What the task asks »
From the records below, pull each line that has "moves".

(Extracted data entries)

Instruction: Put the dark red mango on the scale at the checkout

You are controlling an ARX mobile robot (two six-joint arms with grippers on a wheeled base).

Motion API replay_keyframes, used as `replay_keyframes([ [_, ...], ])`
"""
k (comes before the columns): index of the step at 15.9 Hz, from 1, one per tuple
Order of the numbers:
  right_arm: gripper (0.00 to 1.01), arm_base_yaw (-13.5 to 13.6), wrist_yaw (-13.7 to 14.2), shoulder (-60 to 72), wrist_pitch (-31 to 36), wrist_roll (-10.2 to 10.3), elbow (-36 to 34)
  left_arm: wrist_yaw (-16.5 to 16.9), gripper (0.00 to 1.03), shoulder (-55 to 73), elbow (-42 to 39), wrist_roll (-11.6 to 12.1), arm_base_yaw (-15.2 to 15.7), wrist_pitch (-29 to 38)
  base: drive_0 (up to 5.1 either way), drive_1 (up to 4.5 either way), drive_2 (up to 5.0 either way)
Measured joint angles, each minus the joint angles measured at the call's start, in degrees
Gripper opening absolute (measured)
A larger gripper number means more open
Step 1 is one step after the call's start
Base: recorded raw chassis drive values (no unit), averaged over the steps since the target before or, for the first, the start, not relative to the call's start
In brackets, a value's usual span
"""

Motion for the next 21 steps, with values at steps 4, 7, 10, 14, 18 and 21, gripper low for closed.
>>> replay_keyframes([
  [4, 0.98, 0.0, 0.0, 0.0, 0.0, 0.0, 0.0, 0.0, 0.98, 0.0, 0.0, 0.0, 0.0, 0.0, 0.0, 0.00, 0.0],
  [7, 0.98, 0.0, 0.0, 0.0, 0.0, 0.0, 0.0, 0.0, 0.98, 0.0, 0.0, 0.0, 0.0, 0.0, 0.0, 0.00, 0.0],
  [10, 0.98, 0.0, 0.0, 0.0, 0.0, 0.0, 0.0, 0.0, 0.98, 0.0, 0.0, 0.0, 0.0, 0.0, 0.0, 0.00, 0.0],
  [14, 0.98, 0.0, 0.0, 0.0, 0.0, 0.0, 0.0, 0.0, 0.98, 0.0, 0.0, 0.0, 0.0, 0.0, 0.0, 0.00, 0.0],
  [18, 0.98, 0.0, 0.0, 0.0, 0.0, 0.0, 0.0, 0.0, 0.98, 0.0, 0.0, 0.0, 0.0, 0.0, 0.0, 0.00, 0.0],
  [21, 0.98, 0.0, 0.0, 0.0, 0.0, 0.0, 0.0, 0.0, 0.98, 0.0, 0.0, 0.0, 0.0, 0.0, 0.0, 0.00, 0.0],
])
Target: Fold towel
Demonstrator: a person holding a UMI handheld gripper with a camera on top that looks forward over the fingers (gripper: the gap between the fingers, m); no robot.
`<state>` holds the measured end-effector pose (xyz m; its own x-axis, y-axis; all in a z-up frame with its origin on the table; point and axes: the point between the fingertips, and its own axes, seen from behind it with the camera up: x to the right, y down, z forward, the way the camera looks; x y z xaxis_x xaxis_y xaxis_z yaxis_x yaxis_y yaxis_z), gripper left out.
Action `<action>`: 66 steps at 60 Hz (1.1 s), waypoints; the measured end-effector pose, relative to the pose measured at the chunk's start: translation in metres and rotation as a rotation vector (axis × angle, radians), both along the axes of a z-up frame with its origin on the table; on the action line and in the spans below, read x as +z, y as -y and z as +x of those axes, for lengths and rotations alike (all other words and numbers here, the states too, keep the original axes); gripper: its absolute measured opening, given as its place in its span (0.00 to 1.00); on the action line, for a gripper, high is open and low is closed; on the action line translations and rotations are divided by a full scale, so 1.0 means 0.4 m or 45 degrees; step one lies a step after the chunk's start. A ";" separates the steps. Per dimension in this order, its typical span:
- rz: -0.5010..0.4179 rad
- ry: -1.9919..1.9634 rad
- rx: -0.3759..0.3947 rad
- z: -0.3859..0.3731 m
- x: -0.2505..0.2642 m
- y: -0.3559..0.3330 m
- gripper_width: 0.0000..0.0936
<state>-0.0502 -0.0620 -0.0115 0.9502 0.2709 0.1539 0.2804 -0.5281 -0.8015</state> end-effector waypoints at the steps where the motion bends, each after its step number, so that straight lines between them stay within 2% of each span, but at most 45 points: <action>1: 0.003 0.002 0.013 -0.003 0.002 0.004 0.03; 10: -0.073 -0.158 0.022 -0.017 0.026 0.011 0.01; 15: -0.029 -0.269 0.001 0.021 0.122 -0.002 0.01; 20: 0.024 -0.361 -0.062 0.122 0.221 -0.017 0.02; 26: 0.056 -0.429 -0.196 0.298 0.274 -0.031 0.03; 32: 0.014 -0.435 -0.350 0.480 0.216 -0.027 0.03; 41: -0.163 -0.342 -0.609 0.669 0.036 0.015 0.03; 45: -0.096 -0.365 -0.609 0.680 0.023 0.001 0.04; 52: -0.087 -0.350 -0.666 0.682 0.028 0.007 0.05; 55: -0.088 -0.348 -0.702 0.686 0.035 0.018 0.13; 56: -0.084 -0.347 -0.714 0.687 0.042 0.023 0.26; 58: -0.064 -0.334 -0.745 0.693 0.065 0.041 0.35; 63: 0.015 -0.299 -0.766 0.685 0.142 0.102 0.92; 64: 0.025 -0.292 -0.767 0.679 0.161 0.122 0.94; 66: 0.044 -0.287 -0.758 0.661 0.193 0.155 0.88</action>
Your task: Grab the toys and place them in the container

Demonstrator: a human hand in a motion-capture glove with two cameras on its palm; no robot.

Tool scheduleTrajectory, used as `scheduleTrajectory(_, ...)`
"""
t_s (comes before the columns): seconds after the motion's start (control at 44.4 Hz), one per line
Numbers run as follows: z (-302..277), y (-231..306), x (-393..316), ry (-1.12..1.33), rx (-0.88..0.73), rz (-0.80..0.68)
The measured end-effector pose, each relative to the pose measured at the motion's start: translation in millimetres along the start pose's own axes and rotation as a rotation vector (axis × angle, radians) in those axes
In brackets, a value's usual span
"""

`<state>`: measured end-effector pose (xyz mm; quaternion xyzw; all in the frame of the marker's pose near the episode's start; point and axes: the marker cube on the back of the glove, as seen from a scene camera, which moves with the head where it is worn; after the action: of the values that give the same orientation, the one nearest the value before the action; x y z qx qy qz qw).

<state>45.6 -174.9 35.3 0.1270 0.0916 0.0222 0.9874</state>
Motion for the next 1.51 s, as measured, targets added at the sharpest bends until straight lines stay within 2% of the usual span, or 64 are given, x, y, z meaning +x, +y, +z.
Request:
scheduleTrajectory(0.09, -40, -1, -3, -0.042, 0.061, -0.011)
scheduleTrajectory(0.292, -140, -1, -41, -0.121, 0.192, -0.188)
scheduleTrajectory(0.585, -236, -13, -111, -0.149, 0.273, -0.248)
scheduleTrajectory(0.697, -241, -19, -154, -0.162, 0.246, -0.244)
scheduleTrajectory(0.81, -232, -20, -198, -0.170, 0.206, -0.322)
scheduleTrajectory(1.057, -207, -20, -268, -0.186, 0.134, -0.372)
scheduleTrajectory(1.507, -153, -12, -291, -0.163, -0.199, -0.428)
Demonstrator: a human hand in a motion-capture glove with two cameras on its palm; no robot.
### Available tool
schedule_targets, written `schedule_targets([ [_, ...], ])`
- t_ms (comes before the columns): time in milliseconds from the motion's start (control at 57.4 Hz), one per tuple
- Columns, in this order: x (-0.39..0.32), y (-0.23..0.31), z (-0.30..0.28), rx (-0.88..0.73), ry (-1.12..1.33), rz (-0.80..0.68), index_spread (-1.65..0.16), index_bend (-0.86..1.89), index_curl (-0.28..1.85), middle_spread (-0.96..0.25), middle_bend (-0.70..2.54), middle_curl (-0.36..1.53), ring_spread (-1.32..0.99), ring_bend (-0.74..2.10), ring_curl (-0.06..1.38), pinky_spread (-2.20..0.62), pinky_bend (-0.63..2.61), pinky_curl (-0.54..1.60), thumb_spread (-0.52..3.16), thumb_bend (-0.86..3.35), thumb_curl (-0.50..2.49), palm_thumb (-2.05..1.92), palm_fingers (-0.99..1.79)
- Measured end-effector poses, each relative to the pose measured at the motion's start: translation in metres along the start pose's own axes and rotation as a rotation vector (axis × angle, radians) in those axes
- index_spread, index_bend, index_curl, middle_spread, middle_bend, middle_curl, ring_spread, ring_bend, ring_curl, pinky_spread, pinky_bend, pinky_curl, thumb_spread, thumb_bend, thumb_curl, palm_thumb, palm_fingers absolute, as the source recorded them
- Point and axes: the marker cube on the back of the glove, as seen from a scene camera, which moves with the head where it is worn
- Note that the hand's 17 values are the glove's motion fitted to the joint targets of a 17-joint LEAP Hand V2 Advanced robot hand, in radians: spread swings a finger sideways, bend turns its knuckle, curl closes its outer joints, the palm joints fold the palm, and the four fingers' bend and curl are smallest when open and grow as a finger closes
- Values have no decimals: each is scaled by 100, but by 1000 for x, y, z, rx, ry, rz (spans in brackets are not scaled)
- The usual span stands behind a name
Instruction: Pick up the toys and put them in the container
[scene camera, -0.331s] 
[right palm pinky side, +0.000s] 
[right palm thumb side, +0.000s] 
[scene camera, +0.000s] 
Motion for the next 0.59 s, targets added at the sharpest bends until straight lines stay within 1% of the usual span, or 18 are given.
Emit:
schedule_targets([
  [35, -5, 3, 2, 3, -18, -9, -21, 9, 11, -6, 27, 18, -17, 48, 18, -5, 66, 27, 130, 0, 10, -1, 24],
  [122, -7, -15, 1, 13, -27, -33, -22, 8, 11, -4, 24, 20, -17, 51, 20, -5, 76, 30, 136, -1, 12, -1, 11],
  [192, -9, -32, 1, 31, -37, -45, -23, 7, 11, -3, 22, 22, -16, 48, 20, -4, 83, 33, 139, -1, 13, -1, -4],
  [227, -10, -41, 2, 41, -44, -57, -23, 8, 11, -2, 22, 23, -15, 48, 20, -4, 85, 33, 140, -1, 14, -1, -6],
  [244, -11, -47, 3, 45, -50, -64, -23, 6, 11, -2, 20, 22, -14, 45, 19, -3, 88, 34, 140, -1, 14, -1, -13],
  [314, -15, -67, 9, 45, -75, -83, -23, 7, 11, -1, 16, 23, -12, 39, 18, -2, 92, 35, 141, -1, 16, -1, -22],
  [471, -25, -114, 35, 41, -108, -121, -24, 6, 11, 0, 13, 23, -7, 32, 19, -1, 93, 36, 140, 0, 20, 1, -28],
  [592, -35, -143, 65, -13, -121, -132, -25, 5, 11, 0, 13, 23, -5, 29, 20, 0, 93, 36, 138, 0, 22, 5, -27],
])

Task solution »
`<state>`: measured end-effector pose (xyz mm; quaternion xyzw; all in the frame of the marker's pose near the episode's start; point and axes: the marker cube on the back of the glove, as seen from a scene camera, which moves with the head where it is worn; after the action: of the values that give the same orientation, the one nearest the value before the action; x y z qx qy qz qw).
- Point and axes: the marker cube on the back of the glove, as seen from a scene camera, which moves with the head where it is worn

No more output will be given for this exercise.